Featured in The Guardian’s ‘Great, new European authors’ 2020
“The polyphony of voices is tightly interwoven /…/ arranged into a narrative resembling a complex musical composition /…/ The book ends abruptly, as an avant-garde piece of music might, but the vibrations continue to fill the air.”
“There is a kind of unholy music in this powerful, punchy, perceptive novel.”
“Visceral /…/ a fascinating read, the real-life details of which further bolster the fiction /…/ This is nightmarish, impressionistic literature whose disjointed sentences have an associative flow that accumulates to a shocking whole.”
“Wretchedness is sensitive and compelling.”
“In virtuosically rendered language, full of the poetry of spoken word, the innovation of contemporary slang, and the philosophical verve of great literature, Tichý gives a voice to the lost ‘brothers’ of his youth.”
“What can a survivor do with their history? Can you be loyal to the friends you left behind? Andrzej Tichý turns this wretched reality into something poignant. His polyphonic novel has a rough, rhythmic melody and a ferocious rage.”

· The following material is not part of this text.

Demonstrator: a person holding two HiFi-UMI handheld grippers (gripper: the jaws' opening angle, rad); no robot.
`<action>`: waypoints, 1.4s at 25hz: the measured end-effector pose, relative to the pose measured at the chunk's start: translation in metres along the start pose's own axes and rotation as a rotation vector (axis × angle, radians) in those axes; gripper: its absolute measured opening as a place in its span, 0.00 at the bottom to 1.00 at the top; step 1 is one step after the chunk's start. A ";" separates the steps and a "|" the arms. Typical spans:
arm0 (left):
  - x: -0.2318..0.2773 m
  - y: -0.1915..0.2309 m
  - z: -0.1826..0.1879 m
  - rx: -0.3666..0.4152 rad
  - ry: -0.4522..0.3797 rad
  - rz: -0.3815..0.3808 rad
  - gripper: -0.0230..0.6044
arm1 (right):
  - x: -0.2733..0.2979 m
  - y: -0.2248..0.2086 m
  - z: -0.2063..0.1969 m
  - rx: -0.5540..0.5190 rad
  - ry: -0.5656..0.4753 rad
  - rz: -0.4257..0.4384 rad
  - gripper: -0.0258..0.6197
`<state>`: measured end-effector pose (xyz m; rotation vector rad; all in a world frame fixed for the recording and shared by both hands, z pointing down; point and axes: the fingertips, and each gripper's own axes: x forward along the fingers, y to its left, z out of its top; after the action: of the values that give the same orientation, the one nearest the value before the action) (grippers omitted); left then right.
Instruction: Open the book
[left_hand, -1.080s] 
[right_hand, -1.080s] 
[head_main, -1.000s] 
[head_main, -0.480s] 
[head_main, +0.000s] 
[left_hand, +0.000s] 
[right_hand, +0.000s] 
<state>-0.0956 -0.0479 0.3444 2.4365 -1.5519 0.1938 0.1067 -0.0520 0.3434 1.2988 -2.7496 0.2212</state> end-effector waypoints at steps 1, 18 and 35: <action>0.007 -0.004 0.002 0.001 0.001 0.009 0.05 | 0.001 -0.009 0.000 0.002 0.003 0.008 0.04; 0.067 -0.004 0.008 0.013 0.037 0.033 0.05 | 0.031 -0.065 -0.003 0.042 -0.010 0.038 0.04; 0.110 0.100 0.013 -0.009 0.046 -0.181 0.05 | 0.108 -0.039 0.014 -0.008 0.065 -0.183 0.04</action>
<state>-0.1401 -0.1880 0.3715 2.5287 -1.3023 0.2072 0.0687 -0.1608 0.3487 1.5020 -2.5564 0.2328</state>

“A blurry tornado of voices and timelines, this short novel unspools over eight paragraphs of run-on sentences swirling around the memories of a cellist raised on an estate outside Malmö /…/ the novel builds to an unexpectedly heart-stopping finale, with a frame-breaking time-slip that invites us to reconsider everything we’ve just read as a stylistically radical expression of survivor’s guilt.’”
- Andrzej Tichý
- Rights sold
Sweden, Albert Bonniers
UK, And Other Stories (World English)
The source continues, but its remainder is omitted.